Nair Shalini, Li Xue, Anderson Timothy J C, Platt Roy N
Disease Intervention and Prevention Program, Texas Biomedical Research Institute, San Antonio, TX, USA.
Genome Biol Evol. 2025 Jul 3;17(7). doi: 10.1093/gbe/evaf127.
Pooled sequencing provides a rapid cost-effective approach to assess genetic variation segregating within populations of organisms. However, such studies are typically limited to single nucleotide variants and small indels (≤50 bp), and have not been used for structural variants (SVs > 50 bp) which impact large portions of most genomes and may significantly impact phenotype.
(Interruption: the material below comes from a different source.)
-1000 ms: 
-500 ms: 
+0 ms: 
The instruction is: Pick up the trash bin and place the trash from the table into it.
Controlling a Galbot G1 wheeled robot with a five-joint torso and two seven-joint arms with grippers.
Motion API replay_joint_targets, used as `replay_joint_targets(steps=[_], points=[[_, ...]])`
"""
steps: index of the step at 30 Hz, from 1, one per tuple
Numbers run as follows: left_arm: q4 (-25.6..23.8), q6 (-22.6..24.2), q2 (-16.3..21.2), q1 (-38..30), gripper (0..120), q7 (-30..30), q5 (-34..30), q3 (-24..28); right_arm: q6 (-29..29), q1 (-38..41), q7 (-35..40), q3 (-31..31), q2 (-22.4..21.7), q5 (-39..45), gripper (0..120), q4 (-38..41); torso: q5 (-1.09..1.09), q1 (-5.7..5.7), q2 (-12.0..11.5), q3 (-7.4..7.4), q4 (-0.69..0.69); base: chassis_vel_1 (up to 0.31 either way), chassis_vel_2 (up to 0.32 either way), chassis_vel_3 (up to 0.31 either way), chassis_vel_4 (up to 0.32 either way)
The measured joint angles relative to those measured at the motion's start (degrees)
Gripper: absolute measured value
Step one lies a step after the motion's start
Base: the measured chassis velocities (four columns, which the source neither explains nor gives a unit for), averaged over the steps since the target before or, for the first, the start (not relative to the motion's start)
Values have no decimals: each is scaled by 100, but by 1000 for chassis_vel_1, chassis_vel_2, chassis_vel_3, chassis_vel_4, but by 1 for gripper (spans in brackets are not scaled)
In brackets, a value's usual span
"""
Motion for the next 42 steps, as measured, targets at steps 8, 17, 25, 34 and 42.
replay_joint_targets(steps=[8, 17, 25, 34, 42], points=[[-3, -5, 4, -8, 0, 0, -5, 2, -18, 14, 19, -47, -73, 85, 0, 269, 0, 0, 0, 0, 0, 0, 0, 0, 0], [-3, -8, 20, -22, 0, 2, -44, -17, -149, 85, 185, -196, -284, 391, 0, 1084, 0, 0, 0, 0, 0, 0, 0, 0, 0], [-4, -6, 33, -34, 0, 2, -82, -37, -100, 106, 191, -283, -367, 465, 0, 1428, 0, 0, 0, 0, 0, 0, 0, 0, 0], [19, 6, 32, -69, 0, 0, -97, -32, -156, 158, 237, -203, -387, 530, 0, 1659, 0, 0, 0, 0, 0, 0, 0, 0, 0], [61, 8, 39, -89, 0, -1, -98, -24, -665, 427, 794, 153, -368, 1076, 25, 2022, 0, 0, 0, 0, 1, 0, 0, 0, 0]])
Here, we examined SVs circulating in five laboratory populations of the human parasite Schistosoma mansoni by generating long-read sequences from pools of worms (92-152 per population). We were able to identify and genotype 17,446 SVs, representing 6.5% of the genome despite challenges in identifying low-frequency variants. SVs included deletions (n = 8,525), duplications (n = 131), insertions (n = 8,410), inversions (n = 311), and translocations (n = 69) and were enriched in repeat regions. More than half (59%) of the SVs were shared between ≥4 populations, but 12% were found in only one of the five populations. Within this subset, we identified 168 population-specific SVs that were at-or-near fixation (>95% alternate allele frequency) in one population but missing (<5%) in the other four populations. Five of these variants impact the coding sequence of six genes. We also identified eight SVs with extreme allele frequency differences between populations within quantitative trait loci for biomedically important pathogen phenotypes (drug resistance, larval stage production) identified in prior genetic mapping studies. These results demonstrate that long-read sequence data from pooled individuals is a viable method to quickly catalogue SVs circulating within populations. Furthermore, some of these variants may be responsible for, or linked to, regions experiencing, population-specific directional selection.
混合测序提供了一种快速且经济高效的方法来评估生物群体中分离的遗传变异。然而,此类研究通常仅限于单核苷酸变异和小的插入缺失(≤50 bp),尚未用于影响大多数基因组大部分区域且可能显著影响表型的结构变异(SVs > 50 bp)。在这里,我们通过从虫体池(每个群体92 - 152个)生成长读长序列,研究了人类寄生虫曼氏血吸虫五个实验室群体中循环的SVs。尽管在识别低频变异方面存在挑战,我们仍能够识别并对17446个SVs进行基因分型,这些变异占基因组的6.5%。SVs包括缺失(n = 8525)、重复(n = 131)、插入(n = 8410)、倒位(n = 311)和易位(n = 69),并且在重复区域富集。超过一半(59%)的SVs在≥4个群体中共享,但12%仅在五个群体中的一个群体中发现。在这个子集中,我们鉴定出168个群体特异性SVs,它们在一个群体中处于或接近固定状态(>95%的替代等位基因频率),而在其他四个群体中缺失(<5%)。其中五个变异影响六个基因的编码序列。我们还在先前遗传图谱研究中确定的生物医学重要病原体表型(耐药性、幼虫阶段产生)的数量性状位点内,鉴定出八个群体间等位基因频率差异极大的SVs。这些结果表明,来自混合个体的长读长序列数据是快速编目群体中循环的SVs的可行方法。此外,其中一些变异可能与经历群体特异性定向选择区域有关或与之相关。